Il punto da tenere presente, e non solo in vista del 25 novembre e anche un altro: la lotta alla violenza di genere, lo screening su quanto accade alle donne, non è solo una questione che riguarda la salute fisica ed emotiva. È anche e prima di tutto la lotta ad un crimine su cui bisogna sensibilizzare tutti : nonostante il calo generalizzato del fenomeno ad un anno dall'approvazione delle legge, i dati dicono che anche se in Italia le cose vanno meglio il numero di donne uccise resta elevato: 144 dal 14 agosto dell'anno scorso al 31 luglio di quest'anno.
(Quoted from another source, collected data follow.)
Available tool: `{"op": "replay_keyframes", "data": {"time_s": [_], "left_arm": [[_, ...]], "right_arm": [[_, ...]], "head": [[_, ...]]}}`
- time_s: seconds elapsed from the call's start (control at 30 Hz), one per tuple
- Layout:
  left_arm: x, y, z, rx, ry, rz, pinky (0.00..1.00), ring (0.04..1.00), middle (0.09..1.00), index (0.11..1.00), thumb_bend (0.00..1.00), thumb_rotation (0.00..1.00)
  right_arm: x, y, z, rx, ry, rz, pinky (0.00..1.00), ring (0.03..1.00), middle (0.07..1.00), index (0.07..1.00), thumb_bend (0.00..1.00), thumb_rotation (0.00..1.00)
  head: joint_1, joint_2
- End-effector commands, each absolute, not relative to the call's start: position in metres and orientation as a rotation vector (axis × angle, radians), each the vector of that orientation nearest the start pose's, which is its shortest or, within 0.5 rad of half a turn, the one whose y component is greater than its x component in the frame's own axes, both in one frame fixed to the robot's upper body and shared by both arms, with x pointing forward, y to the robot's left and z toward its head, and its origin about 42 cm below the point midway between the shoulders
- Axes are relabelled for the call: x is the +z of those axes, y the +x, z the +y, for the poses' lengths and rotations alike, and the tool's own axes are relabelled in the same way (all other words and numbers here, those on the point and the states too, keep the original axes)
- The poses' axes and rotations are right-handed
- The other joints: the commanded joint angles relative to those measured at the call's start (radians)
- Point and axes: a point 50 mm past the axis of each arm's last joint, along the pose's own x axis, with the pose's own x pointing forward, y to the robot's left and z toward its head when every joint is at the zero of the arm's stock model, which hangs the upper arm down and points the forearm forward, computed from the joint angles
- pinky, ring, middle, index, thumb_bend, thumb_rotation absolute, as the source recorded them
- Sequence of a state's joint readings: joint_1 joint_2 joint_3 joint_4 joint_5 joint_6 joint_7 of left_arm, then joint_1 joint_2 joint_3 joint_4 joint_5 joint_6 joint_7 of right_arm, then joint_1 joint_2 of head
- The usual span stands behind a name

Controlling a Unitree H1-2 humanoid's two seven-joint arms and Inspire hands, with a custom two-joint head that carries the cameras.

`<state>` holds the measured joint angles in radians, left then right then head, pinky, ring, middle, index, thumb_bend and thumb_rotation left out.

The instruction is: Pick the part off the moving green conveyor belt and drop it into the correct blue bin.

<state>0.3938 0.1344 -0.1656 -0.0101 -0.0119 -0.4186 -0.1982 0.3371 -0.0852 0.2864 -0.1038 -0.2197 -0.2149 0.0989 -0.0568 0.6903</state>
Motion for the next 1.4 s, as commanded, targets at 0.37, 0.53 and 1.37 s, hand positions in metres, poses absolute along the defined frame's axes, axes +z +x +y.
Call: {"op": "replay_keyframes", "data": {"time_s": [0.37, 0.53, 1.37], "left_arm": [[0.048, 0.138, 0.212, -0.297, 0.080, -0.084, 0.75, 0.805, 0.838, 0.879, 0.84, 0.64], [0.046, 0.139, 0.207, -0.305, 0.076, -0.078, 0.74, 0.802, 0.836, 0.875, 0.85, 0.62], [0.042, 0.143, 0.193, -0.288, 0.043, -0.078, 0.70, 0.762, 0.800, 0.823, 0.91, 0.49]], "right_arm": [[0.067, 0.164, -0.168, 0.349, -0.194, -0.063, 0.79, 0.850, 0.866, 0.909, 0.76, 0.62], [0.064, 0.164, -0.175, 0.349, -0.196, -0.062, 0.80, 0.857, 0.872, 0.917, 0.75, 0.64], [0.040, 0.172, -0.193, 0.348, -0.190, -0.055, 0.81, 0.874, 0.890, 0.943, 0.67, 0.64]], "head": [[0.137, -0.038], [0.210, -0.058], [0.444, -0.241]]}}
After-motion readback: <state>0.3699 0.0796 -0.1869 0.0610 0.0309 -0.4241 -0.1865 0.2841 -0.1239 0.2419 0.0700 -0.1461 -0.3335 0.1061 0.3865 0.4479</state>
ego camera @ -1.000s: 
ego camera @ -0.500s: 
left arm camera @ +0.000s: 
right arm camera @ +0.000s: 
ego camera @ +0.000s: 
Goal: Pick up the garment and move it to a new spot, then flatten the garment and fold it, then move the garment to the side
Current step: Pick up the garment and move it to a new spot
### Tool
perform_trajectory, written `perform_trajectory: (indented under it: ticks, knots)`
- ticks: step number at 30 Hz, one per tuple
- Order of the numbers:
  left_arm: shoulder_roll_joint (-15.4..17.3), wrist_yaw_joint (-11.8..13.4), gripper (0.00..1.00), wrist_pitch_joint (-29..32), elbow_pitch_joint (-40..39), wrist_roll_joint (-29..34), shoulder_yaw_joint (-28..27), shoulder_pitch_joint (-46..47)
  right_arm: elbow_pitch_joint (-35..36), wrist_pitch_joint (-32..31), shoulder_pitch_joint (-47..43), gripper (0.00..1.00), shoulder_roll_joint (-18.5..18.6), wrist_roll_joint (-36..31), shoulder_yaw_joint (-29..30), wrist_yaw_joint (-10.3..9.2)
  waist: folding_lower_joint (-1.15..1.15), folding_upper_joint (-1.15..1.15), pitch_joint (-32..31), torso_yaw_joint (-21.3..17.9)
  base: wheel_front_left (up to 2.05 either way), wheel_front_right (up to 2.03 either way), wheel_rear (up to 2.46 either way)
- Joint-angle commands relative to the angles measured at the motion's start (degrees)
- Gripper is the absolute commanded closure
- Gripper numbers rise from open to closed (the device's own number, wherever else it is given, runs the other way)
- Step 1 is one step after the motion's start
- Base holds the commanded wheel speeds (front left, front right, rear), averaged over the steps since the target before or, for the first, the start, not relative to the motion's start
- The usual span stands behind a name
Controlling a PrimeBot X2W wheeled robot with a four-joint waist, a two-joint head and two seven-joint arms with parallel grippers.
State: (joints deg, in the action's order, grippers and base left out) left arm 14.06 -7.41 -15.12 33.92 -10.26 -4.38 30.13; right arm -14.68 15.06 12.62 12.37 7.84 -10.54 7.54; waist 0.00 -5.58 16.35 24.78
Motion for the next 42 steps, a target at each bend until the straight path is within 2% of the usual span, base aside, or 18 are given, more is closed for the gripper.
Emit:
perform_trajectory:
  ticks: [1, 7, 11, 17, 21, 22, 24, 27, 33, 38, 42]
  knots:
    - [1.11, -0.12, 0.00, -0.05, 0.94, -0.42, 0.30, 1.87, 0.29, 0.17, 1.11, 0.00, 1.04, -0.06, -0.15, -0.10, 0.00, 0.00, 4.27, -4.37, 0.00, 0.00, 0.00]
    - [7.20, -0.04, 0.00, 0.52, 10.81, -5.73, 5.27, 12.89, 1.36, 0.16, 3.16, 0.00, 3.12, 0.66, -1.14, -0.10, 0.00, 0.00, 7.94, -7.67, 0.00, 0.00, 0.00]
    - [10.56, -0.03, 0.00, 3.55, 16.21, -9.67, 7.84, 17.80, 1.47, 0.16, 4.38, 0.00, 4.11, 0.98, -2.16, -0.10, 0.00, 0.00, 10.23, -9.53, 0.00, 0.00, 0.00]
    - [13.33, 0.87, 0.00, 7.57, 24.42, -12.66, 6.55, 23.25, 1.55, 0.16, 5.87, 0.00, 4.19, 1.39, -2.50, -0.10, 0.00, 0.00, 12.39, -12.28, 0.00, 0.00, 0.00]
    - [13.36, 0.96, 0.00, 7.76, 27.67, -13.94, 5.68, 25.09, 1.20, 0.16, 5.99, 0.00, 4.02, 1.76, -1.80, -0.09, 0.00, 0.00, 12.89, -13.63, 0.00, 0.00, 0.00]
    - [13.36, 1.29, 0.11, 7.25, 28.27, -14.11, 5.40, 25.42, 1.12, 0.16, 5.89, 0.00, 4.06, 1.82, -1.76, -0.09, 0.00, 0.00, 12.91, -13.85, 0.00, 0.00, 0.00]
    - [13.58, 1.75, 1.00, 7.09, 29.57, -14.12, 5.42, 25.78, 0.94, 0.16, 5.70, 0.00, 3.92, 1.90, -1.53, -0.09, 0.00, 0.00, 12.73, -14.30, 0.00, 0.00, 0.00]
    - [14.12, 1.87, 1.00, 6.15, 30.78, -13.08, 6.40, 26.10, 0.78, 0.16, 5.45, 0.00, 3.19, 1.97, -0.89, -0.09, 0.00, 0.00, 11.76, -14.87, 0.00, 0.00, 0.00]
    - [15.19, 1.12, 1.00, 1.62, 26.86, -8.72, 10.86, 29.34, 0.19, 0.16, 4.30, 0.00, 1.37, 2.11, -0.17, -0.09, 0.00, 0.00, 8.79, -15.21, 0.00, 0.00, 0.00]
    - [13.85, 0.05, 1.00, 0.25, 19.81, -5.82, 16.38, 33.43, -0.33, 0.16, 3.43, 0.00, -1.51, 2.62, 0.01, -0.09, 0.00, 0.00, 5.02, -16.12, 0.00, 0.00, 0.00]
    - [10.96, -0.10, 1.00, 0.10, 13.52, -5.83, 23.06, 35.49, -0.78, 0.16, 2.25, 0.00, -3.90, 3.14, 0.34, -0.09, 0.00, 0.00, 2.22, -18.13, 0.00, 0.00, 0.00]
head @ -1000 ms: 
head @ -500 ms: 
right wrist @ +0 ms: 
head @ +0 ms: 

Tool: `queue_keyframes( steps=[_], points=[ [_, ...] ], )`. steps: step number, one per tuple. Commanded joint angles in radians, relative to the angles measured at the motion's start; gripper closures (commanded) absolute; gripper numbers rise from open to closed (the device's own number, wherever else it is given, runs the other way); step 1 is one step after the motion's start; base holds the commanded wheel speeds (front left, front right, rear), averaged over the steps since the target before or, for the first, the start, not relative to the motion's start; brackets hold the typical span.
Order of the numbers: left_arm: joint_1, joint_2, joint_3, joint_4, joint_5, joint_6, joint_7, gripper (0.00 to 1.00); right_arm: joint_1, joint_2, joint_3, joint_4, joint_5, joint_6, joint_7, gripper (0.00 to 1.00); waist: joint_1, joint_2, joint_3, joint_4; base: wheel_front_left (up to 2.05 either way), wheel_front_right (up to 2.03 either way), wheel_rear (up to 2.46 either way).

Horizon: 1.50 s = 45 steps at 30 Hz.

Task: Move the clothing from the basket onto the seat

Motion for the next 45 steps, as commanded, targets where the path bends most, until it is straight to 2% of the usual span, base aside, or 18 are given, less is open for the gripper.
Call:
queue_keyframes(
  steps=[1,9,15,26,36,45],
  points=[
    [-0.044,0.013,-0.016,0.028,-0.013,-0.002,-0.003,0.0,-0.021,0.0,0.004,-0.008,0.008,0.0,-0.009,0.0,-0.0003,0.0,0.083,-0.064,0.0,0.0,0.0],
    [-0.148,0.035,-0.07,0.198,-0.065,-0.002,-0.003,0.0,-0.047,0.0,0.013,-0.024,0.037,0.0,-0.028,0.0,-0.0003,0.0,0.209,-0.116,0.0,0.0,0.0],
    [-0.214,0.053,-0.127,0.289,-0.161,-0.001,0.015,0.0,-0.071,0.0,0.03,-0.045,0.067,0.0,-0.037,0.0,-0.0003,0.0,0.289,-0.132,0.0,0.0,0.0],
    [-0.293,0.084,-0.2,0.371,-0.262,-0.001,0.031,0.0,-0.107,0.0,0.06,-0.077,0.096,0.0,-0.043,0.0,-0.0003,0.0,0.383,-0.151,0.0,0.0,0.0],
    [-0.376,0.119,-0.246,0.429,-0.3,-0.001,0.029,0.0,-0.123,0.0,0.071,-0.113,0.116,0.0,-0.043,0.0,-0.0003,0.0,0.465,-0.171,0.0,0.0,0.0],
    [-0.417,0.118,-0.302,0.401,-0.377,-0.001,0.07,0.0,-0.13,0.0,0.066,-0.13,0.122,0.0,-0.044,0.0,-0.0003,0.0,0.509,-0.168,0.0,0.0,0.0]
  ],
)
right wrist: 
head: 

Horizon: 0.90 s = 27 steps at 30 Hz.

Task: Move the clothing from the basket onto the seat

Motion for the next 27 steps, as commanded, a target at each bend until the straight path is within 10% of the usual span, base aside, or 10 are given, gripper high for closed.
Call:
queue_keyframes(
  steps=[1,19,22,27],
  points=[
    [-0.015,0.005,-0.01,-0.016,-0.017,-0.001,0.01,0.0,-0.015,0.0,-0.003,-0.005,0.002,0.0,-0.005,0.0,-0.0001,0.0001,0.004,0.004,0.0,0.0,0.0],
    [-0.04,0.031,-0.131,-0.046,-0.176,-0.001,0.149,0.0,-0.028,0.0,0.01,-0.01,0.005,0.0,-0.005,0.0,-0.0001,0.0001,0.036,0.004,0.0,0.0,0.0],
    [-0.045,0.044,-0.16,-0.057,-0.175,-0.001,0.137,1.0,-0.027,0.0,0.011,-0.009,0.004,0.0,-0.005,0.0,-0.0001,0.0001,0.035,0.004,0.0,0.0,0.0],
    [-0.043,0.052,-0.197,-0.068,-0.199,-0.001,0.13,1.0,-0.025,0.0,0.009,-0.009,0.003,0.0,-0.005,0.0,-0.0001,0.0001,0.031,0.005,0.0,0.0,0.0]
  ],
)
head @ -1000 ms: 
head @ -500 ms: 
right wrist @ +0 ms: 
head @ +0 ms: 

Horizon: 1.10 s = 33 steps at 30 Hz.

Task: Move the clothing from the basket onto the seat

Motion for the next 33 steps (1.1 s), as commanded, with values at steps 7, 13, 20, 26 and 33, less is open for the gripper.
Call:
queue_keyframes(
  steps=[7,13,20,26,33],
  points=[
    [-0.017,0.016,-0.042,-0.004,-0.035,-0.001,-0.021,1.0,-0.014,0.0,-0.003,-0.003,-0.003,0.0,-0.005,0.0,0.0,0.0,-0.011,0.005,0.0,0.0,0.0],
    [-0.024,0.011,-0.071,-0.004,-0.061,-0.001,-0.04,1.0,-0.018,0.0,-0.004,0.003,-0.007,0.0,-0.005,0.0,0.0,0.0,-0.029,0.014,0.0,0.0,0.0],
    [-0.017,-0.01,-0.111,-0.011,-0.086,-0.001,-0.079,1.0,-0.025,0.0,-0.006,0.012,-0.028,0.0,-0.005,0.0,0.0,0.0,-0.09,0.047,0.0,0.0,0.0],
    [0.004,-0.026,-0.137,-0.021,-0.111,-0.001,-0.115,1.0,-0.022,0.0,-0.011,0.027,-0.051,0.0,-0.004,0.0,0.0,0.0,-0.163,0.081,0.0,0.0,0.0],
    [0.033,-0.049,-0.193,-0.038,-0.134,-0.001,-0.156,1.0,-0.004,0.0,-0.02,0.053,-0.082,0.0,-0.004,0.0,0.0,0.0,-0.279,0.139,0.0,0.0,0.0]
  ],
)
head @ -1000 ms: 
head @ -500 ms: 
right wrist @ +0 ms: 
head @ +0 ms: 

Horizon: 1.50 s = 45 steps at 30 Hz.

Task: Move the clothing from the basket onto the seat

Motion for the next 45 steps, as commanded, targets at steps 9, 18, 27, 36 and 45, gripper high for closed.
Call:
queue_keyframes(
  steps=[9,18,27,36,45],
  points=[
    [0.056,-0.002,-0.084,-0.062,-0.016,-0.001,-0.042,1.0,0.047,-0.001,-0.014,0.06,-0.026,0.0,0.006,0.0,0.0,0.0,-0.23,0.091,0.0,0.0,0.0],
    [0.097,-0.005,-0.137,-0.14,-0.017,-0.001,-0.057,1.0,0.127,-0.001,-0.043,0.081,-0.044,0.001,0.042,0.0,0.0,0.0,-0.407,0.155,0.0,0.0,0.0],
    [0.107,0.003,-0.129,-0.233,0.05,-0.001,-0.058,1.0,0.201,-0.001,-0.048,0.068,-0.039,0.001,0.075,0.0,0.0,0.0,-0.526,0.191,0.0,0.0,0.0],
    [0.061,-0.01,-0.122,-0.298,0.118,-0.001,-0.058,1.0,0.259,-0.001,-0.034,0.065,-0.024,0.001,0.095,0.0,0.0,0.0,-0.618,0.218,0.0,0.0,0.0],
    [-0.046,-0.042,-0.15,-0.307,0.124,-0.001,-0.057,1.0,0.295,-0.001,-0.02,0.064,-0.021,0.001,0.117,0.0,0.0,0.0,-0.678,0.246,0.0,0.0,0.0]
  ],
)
Negli ultimi 12 mesi inoltre i reati di stalking sono calati del 10,5% e sono diminuiti anche i reati connessi: -11,29% per le lesioni dolose (passate dalle 64.340 del 2012-2013 alle 57.077 del 2013-2014), -11,88% per le percosse (da 15.005 a 13.222), -11,03% per le minacce (da 82.528 a 73.426), -15,71% per le violenze sessuali (da 4.423 a 3.728). Quello che allarma, allora, è un altro numero emerso il mese scorso da un sondaggio di Terre des Hommes in collaborazione con la Community ScuolaZoo: su 1.300 ragazzi tra i 14 e i 18 anni, il 45,4% degli adolescenti è convinto che la violenza domestica sulle donne non sia un fenomeno molto frequente, ma che riguardi casi isolati. E c’è di più: oltre l'80% si dice poi completamente o parzialmente d'accordo con l'affermazione che "gli uomini che maltrattano lo fanno perché hanno problemi con l'alcool o droghe"; per il 90% a generare la violenza sono"squilibri psichici". E, purtroppo, quasi il 70% dei ragazzi concorda sul fatto che “se una donna viene maltrattata continuamente la colpa è sua perché continua a vivere con quest'uomo”.